Berenson understands music not as an expression of preconceived content, but as an independent form of thought. For him, sound becomes an experience of intensity, of closeness and strangeness at the same time. As with Kafka, meaning and context do not arise from recognition, but only in retrospect – through attention, memory, and repeated listening. Each work demands to be perceived as a whole before its inner logic becomes apparent.
Central to this album are Berenson's second and fourth string quartets, genetically related despite the time gap between them. mammisi – named after the ancient Egyptian “birth house” – is a compact, highly concentrated piece full of expectation and latent tension. String Quartet No. 4 further develops this sound world: the first movement moves whisperingly in the shadows, fragmentary and interrupted; the second movement opens up a continuous, intoxicating space of noises and sonic artifacts in which time and direction seem to be suspended.

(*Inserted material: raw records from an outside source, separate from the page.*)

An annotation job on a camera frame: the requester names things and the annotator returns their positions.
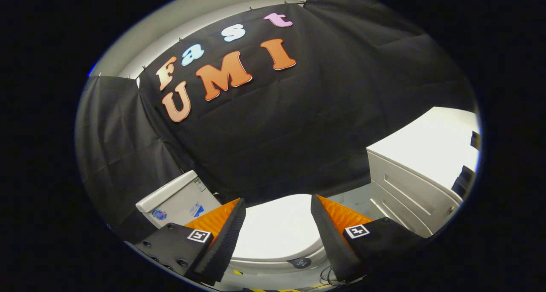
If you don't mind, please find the white toilet bowl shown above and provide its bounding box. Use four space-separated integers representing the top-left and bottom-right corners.
228 246 331 276

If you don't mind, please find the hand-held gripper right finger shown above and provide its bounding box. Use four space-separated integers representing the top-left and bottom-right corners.
310 194 429 283

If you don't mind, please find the black backdrop cloth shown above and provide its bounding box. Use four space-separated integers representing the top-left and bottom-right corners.
76 0 476 241

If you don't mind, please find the yellow black floor tape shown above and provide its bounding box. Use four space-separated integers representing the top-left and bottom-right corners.
243 285 325 292

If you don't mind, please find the flat black object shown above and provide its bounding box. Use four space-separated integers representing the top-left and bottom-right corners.
452 166 475 199

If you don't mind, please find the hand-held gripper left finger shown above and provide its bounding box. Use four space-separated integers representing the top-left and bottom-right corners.
134 198 247 286

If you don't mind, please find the black cable bundle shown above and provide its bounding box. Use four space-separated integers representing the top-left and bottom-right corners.
320 266 342 286

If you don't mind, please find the white drawer cabinet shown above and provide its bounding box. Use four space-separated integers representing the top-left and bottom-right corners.
366 107 480 238

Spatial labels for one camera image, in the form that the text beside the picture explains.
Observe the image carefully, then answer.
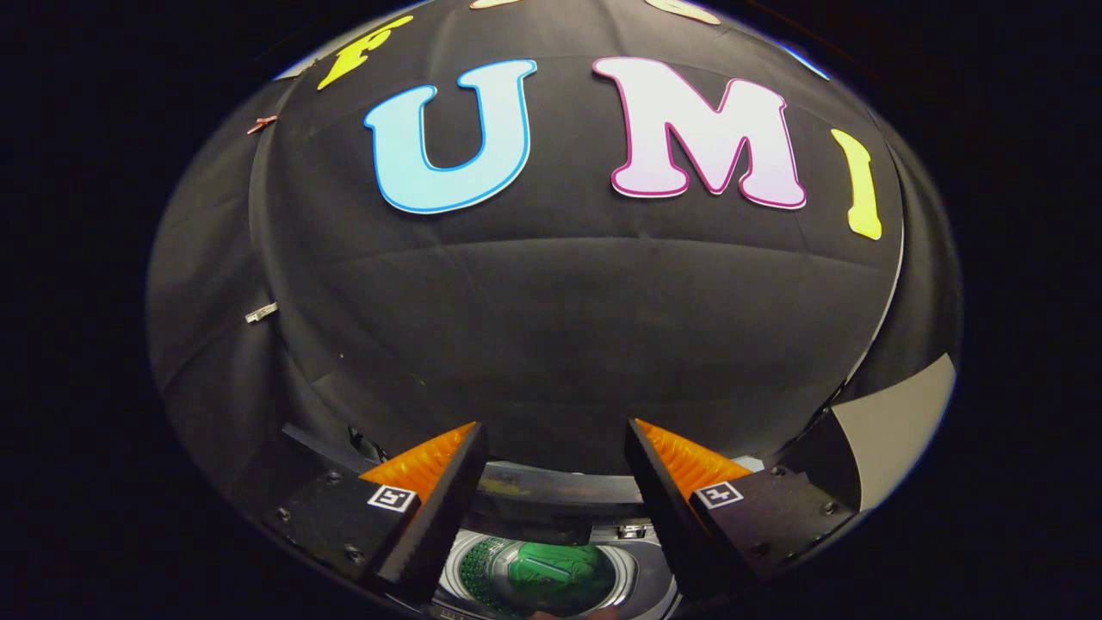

The program is complemented by the piano concerto Everything that no one ever saw—a completely improvised work for piano and electronics. A dense stream of everyday electronic sounds forms the “orchestra,” which is countered by the piano with lyrical independence, almost as if it were moving unwaveringly in a romantic concert of the 19th century. This friction gives rise to a fragile unity: not an escape from the world, but a musical response to its noise.
Berenson's music does not reveal any ready-made meanings – it trains the ability to engage with the new. It is at once sensual and intellectual, physical and abstract: listening as an experience of the present.